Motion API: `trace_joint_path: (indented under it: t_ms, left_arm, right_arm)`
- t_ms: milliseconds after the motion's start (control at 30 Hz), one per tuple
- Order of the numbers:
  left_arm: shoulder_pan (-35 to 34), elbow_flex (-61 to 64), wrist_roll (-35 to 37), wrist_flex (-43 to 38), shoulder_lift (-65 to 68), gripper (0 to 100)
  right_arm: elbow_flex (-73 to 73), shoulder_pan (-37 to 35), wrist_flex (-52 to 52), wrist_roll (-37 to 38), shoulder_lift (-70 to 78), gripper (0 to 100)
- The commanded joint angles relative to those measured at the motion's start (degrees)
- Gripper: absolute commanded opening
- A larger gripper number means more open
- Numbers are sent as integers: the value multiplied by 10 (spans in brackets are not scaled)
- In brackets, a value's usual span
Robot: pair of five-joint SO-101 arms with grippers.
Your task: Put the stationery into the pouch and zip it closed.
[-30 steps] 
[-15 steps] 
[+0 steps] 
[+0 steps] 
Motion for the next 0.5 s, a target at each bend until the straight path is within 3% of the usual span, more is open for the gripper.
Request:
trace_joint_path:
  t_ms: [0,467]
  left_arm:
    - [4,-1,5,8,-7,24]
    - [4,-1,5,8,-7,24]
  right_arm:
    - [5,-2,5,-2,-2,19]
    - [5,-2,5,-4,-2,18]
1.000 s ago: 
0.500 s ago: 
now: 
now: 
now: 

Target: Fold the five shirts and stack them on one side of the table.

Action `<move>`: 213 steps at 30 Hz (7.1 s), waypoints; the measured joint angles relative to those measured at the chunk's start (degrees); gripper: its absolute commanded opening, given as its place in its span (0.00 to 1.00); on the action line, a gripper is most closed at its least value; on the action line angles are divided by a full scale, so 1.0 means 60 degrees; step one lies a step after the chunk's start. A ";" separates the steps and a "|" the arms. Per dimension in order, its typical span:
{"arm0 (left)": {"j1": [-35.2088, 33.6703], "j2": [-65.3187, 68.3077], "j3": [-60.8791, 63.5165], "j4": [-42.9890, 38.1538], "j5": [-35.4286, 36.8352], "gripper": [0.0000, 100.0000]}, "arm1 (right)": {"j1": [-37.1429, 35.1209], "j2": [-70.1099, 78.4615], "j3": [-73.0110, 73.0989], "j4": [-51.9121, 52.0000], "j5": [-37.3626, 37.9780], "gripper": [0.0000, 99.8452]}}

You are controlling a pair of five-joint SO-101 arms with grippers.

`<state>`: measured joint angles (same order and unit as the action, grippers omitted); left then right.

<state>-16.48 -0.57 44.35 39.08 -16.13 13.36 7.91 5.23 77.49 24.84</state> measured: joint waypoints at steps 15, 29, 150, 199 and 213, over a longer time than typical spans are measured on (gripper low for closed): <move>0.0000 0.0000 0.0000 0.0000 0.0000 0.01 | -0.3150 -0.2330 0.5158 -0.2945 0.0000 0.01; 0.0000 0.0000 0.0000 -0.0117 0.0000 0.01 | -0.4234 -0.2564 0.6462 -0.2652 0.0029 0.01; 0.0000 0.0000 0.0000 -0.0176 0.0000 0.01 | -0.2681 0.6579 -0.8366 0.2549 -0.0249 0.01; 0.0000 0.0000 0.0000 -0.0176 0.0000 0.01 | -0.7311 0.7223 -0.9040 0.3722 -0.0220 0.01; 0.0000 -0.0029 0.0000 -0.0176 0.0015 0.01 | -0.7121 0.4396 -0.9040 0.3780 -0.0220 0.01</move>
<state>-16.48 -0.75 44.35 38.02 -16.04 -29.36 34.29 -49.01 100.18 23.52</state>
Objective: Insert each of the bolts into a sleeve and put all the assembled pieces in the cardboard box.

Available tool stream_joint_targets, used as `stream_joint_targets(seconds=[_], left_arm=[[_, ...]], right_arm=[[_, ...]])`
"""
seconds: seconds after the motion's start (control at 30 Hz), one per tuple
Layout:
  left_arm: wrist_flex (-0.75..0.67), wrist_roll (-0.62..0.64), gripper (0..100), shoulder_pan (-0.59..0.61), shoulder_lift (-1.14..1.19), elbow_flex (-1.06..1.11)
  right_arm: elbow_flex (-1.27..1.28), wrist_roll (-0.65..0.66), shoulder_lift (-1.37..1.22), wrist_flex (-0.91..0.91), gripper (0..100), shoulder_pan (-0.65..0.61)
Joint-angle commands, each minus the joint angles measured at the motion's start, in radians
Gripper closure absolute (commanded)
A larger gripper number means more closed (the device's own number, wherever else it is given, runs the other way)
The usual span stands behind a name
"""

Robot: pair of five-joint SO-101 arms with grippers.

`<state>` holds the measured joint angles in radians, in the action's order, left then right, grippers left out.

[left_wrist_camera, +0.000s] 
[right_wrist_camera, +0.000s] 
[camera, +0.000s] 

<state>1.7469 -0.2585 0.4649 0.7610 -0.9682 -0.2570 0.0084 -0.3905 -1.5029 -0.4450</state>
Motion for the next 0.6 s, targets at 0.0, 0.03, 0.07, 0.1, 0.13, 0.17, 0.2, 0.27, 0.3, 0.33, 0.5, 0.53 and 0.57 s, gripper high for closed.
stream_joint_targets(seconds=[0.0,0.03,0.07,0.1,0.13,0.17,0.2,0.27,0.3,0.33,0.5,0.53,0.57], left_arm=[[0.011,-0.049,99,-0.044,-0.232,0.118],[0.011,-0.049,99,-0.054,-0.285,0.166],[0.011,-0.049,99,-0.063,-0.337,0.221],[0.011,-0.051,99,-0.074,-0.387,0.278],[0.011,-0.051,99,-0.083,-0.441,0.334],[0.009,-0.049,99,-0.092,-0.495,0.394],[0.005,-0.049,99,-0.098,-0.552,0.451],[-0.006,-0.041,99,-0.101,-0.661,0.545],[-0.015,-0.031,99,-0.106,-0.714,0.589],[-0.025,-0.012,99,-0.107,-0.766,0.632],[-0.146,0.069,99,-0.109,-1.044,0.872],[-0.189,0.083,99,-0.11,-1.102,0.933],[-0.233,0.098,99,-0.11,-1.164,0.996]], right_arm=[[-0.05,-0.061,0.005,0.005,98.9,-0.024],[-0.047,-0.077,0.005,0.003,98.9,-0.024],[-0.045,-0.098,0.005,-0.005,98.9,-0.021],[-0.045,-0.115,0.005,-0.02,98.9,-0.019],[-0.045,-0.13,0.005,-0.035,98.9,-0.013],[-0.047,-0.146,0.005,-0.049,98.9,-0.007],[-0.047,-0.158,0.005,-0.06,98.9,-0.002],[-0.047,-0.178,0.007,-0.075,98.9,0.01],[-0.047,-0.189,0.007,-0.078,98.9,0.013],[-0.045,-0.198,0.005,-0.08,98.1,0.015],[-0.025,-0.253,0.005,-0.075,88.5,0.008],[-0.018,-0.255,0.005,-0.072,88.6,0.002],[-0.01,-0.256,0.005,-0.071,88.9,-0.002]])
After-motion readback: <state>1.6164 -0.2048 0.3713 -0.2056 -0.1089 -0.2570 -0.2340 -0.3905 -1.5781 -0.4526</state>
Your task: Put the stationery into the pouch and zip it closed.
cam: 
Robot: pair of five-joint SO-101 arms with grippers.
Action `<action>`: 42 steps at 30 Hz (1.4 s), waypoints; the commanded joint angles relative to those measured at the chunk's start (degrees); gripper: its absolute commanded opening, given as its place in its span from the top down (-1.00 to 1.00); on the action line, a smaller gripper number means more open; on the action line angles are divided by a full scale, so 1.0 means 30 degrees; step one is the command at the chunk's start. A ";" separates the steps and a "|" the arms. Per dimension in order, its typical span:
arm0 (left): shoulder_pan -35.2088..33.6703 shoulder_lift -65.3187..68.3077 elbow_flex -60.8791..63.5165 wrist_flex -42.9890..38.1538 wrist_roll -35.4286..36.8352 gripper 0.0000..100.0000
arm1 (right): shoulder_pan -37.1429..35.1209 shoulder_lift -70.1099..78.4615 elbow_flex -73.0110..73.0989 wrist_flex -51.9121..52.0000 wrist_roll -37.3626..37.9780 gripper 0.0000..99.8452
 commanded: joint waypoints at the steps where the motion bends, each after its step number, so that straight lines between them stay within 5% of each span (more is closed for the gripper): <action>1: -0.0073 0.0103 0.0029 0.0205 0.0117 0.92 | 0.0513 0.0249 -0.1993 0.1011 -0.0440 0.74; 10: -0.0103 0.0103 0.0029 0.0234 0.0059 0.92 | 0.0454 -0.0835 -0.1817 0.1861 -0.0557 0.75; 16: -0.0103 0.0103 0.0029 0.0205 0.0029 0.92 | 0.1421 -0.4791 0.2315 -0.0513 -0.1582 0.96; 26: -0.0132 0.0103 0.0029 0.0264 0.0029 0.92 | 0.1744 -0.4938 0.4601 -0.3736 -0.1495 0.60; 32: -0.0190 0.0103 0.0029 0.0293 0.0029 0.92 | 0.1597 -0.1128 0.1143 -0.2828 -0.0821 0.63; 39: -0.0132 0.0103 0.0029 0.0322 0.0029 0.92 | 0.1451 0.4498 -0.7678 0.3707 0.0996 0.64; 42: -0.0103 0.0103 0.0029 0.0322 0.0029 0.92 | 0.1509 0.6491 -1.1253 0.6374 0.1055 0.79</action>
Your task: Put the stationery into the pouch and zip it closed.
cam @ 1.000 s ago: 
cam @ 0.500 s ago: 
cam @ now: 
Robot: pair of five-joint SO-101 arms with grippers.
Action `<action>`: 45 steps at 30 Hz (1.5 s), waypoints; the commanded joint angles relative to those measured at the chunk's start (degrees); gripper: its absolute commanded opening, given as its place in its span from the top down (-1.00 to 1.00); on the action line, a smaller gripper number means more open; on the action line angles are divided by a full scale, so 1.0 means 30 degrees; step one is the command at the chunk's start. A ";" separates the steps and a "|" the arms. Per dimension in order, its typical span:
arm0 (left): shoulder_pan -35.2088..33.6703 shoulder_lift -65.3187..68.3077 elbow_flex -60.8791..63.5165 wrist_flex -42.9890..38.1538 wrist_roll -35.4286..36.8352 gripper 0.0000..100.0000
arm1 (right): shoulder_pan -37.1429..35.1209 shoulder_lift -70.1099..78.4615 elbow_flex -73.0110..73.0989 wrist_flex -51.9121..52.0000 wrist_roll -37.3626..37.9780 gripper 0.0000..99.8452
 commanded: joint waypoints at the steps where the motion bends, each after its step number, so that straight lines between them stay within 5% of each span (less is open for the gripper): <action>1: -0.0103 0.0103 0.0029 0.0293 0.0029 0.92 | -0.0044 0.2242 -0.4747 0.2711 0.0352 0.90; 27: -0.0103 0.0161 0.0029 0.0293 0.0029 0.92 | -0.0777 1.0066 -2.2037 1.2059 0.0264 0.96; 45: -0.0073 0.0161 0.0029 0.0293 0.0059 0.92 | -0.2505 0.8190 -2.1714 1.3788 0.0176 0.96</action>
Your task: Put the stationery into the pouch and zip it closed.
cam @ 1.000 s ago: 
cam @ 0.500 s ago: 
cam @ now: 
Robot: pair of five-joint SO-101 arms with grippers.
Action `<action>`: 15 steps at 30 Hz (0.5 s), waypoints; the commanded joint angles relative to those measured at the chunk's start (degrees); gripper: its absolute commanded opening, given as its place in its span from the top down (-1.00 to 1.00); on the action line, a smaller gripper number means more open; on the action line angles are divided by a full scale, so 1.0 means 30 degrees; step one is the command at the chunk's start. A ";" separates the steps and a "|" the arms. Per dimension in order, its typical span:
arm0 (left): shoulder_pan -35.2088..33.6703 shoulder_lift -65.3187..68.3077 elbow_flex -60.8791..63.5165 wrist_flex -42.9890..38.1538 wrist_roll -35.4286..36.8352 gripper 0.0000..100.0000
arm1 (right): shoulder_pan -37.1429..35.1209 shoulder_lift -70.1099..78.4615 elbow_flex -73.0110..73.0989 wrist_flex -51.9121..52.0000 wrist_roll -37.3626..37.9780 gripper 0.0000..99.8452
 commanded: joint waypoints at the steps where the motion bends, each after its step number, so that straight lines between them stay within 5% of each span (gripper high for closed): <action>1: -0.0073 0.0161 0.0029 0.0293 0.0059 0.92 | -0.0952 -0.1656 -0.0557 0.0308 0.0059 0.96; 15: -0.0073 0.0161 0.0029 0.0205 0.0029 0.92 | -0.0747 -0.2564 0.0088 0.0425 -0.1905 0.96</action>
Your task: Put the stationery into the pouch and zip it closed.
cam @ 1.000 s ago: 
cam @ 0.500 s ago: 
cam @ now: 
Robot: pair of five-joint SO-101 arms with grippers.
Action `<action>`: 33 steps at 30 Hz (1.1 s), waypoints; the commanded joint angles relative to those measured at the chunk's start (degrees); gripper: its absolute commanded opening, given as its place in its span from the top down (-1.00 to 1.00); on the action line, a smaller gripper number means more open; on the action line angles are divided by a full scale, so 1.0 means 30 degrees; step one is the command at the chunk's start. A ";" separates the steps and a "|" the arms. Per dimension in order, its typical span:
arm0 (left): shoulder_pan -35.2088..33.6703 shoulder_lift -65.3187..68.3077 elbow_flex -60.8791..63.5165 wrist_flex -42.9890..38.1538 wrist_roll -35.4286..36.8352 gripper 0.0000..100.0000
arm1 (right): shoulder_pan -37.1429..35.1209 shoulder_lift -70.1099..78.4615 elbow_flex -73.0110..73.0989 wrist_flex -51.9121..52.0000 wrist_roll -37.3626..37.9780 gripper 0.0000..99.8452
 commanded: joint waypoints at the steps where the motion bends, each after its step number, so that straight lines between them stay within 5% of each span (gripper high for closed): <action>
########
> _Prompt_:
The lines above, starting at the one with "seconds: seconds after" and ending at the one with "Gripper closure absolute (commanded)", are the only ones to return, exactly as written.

> _Expected answer_:
seconds: seconds after the motion's start (control at 30 Hz), one per tuple
Layout:
  left_arm: wrist_flex (-0.75..0.67), wrist_roll (-0.62..0.64), gripper (0..100), shoulder_pan (-0.59..0.61), shoulder_lift (-1.14..1.19), elbow_flex (-1.06..1.11)
  right_arm: elbow_flex (-1.27..1.28), wrist_roll (-0.65..0.66), shoulder_lift (-1.37..1.22), wrist_flex (-0.91..0.91), gripper (0..100), shoulder_pan (-0.65..0.61)
Joint-angle commands, each minus the joint angles measured at the motion's start, in radians
Gripper closure absolute (commanded)

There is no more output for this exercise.